Kosmos also stated :“The Liberal party is not in the game. They don’t know how to run a field campaign. They lost because they refused to talk to people.”
I’ll return with more links and commentary in coming days. 😉
OK… later on Monday… I have to admit this article by Rick Wallace in the Australian (which I may buy today for the first time in an eternity 🙂 is my favourite so far…
”
THE secret weapon in Daniel Andrews’s campaign was made in the USA — in the Obama campaigns of 2008 and 2012 — and transplanted to the sprawling suburbs of Melbourne to snatch an improbable victory from a first-term government.
Revealed to The Australian through unprecedented access in the final week of the campaign, the secret weapon was rolled out in 25 marginal seats to unleash a phone call and doorknocking blitz.
Yesterday, Labor’s Community Action Network was credited with underpinning Andrews’s win and snatching a clutch of seats from the conservatives.
Along with a revamped advertising strategy, the so-called field program allowed Labor to outmanoeuvre the Coalition with a much smaller budget. It helped reinvent the way Labor campaigns.
The bad news for the Coalition is that the network is expected to become a permanent feature of ALP campaigns in Victoria and is likely to be deployed in NSW and Queensland next year.”
….
“Two weeks from the election, ALP assistant secretary Stephen Donnelly took The Australian behind the scenes to visit campaign operations in the battleground seats of Eltham and Monbulk.
En route to Eltham just days from the poll, Donnelly says that throughout this year, working largely in the shadows, the Victorian ALP built a network of more than 5500 volunteers and 250 volunteer leaders using a system honed by Barack Obama’s Democratic Party machine.
He says the party road-tested the system in last year’s federal campaign — without the support of then leader Kevin Rudd — and it helped sandbag the seats of Isaacs, Chisholm and McEwen amid Labor’s heavy defeat.
“Daniel Andrews saw it operate in the federal campaign for Isaacs and said, ‘Yeah I want it for next year. Let’s do this’,” Donnelly says.

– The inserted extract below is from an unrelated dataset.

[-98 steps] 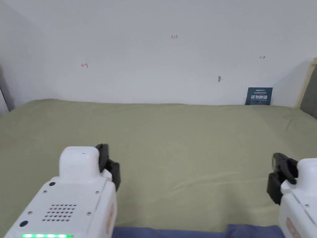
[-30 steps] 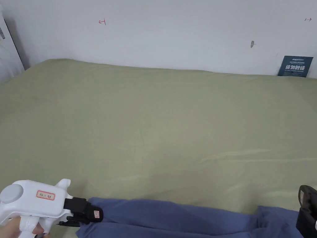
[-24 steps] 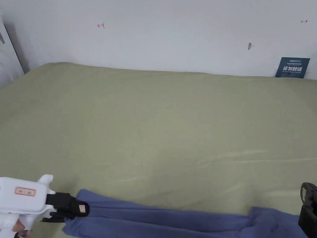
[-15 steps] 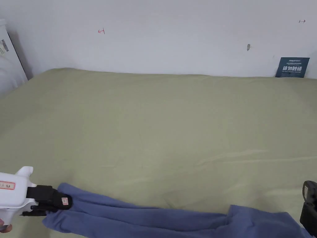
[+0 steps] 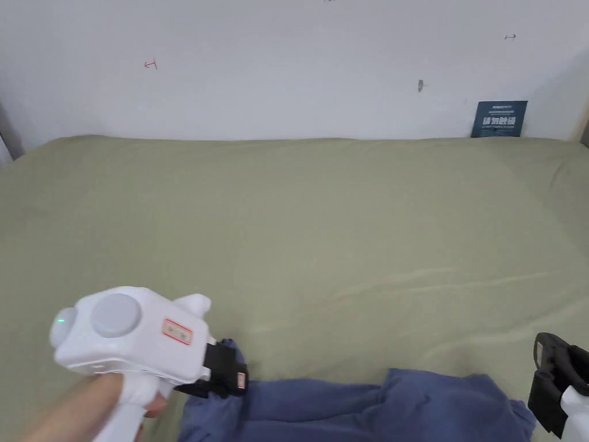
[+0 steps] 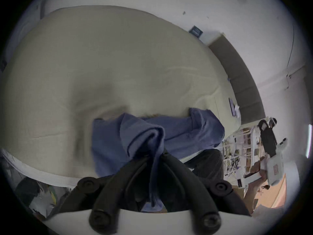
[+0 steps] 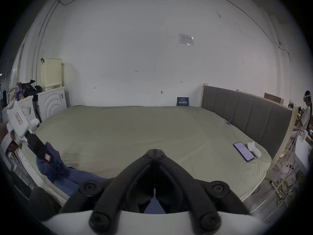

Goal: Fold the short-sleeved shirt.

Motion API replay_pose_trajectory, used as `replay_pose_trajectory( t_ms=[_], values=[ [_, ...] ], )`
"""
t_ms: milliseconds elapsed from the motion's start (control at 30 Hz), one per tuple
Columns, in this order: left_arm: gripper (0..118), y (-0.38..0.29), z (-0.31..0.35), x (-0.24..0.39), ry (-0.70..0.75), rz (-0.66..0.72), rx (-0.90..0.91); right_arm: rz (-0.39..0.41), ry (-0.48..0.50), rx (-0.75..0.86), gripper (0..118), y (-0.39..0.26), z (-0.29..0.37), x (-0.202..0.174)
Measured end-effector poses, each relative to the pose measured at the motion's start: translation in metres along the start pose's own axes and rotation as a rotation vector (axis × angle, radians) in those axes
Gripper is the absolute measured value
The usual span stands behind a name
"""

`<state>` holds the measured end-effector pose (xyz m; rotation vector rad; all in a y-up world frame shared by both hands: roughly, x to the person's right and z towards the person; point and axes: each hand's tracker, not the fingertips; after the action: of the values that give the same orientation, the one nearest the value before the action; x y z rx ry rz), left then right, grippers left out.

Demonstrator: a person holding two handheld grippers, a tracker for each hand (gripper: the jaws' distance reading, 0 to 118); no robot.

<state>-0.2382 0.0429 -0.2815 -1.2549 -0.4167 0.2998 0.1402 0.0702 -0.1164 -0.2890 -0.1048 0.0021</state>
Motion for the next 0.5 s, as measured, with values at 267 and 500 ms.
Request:
replay_pose_trajectory(
  t_ms=[267,500],
  values=[
    [7,-0.001,-0.108,0.053,0.031,-0.095,-0.114,-0.023,-0.027,-0.03,2,-0.008,0.001,0.016],
    [111,-0.003,-0.105,0.048,-0.118,-0.021,-0.043,-0.025,-0.03,-0.05,2,-0.011,-0.001,0.019]
  ],
)
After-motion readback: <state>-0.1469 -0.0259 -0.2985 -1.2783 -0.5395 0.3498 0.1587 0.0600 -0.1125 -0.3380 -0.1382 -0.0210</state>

Andrews was partly motivated by money, with Labor facing a cashed-up incumbent while its donations had largely dried up.”

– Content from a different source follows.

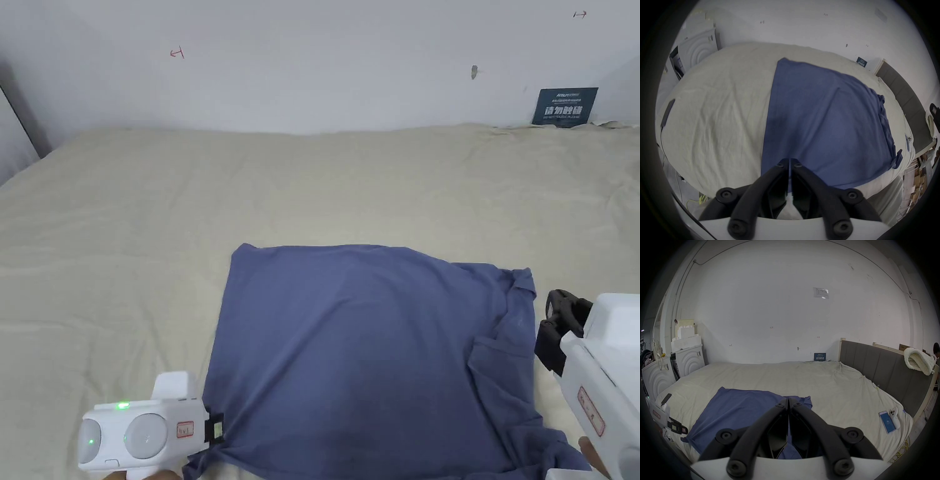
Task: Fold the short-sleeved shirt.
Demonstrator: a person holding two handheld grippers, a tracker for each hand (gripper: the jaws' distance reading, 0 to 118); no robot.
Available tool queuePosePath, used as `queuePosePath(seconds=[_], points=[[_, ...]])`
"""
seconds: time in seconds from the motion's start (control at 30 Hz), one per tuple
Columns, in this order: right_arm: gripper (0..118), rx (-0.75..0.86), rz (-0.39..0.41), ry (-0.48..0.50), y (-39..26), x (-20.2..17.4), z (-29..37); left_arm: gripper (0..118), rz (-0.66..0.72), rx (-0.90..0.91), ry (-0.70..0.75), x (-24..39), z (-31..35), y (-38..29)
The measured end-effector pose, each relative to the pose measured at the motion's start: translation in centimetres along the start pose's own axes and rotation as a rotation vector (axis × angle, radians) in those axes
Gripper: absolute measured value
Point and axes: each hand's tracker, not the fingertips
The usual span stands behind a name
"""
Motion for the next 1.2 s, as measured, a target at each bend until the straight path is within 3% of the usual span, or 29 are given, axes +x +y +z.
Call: queuePosePath(seconds=[0.03,0.17,0.2,0.3,0.4,0.47,0.57,0.67,0.8,0.87,0.97,1.2], points=[[0,-0.003,0.001,0.001,-0.1,0.0,0.0,15,0.006,-0.017,0.000,-0.3,-0.3,-0.2],[0,-0.021,0.002,0.006,-0.5,0.0,-0.2,92,0.029,-0.061,0.021,-0.7,-1.0,-1.1],[0,-0.024,0.002,0.006,-0.6,0.0,-0.2,97,0.026,-0.065,0.031,-0.7,-1.1,-1.4],[0,-0.034,-0.003,0.007,-1.0,0.1,-0.3,97,0.028,-0.082,0.052,-1.1,-1.6,-1.5],[0,-0.042,-0.006,0.007,-1.2,0.1,-0.4,88,0.047,-0.117,0.062,-1.3,-1.9,-1.9],[0,-0.044,-0.006,0.006,-1.3,0.2,-0.4,61,0.051,-0.137,0.061,-1.5,-2.2,-2.2],[0,-0.049,-0.008,0.005,-1.4,0.4,-0.4,48,0.058,-0.165,0.055,-1.2,-2.4,-2.6],[0,-0.052,-0.009,0.001,-1.5,0.5,-0.4,20,0.028,-0.173,0.069,-0.5,-2.0,-2.4],[0,-0.060,-0.016,-0.002,-1.5,0.6,-0.1,13,-0.041,-0.176,0.077,-0.2,-2.0,-2.6],[0,-0.068,-0.017,-0.002,-1.6,0.7,0.0,5,-0.035,-0.159,0.071,-0.5,-1.7,-2.7],[0,-0.090,-0.020,-0.004,-2.2,1.3,0.1,2,-0.021,-0.095,0.025,-0.5,-0.5,-2.7],[1,-0.329,-0.035,0.003,-6.0,3.1,-0.9,2,-0.041,0.000,0.013,0.4,2.1,-1.9]])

“The fulcrum of the campaign was the 35 paid field staff. They were hired for their skills and experience running events or call centres or in similar roles, rather than for factional allegiance or party loyalty.
Each was assigned to recruit at least 150 volunteers and select leaders from among them to run the operations.

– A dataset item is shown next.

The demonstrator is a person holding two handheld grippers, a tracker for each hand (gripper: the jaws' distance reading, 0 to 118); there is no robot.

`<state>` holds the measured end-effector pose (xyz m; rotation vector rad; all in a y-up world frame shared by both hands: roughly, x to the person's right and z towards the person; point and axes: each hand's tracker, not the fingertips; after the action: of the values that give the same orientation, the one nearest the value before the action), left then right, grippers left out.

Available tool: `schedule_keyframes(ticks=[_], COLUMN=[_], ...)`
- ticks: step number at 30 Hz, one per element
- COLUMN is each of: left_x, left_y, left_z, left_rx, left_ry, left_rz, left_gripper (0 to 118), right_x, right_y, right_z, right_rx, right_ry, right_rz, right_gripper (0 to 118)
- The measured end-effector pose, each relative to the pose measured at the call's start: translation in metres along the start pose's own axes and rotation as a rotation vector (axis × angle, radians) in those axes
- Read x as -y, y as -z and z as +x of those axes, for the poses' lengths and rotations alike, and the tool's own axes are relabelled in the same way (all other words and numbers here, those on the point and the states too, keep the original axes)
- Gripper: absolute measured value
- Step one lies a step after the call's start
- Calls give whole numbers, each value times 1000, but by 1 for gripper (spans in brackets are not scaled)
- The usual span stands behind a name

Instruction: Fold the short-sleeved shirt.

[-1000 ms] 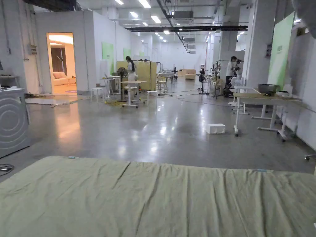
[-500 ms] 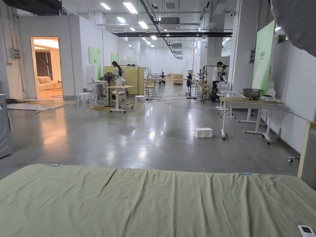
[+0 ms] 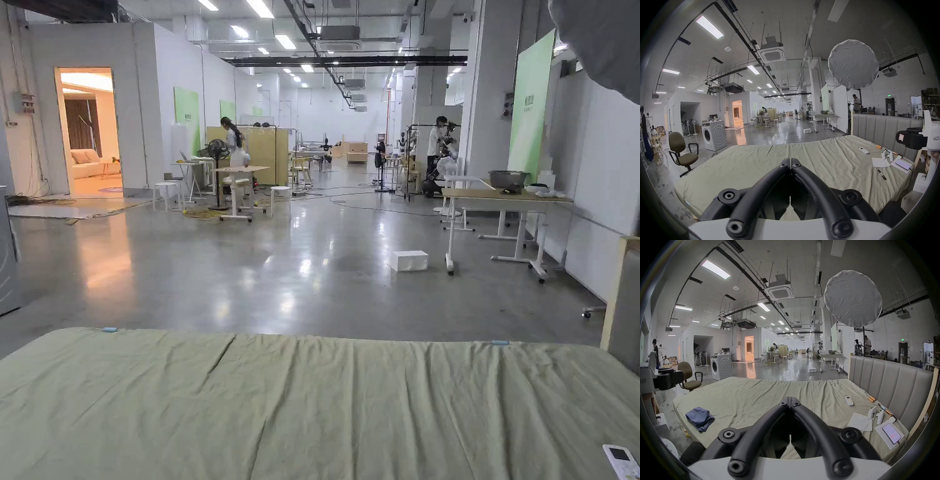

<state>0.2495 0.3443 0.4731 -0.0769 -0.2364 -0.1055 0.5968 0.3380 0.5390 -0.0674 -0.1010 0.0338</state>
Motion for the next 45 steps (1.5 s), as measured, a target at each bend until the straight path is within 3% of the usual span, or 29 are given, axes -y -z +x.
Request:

Donnelly says he didn’t care if they were party members or not (45 per cent aren’t) and all that was needed was to share ALP “values” and have a commitment to unseating the government.”
….
this is the funniest part I think: “With a budget half the size of the Coalition’s, Labor’s ads had only three main messages and were tightly targeted in programs swinging voters watch. Direct mail, a fixture of past campaigning, was restricted to undecided voters discovered through the field program, and mail was tailored directly to the issues they cited.
“The Liberal Party is running ads really heavily in the news, but we know from our research that our undecided voters don’t watch TV news. They watch Big Brother ,’’ Samaras says.
The other tactical error by the conservatives, Samaras says, is the focus on linking Andrews to the militant Construction Forestry Mining and Energy Union.
“Most people in the focus groups say, ‘What’s the CFMEU?’, or that it doesn’t have any relevance to their lives,” he says.
That Samaras and Donnelly have been briefing The Australian several days out from the poll speaks volumes about the ALP’s confidence in its new campaigning — and they are proven right.”
Not sure if I want to start watching Big Brother though 🙂
I will come back to this post over the next few weeks. Might be worth also saying a few words about how Australian parties have evolved their campaigning techniques over the past century and also about old as well as recent American influences such as Marshall Ganz, OFA and Saul Alinsky.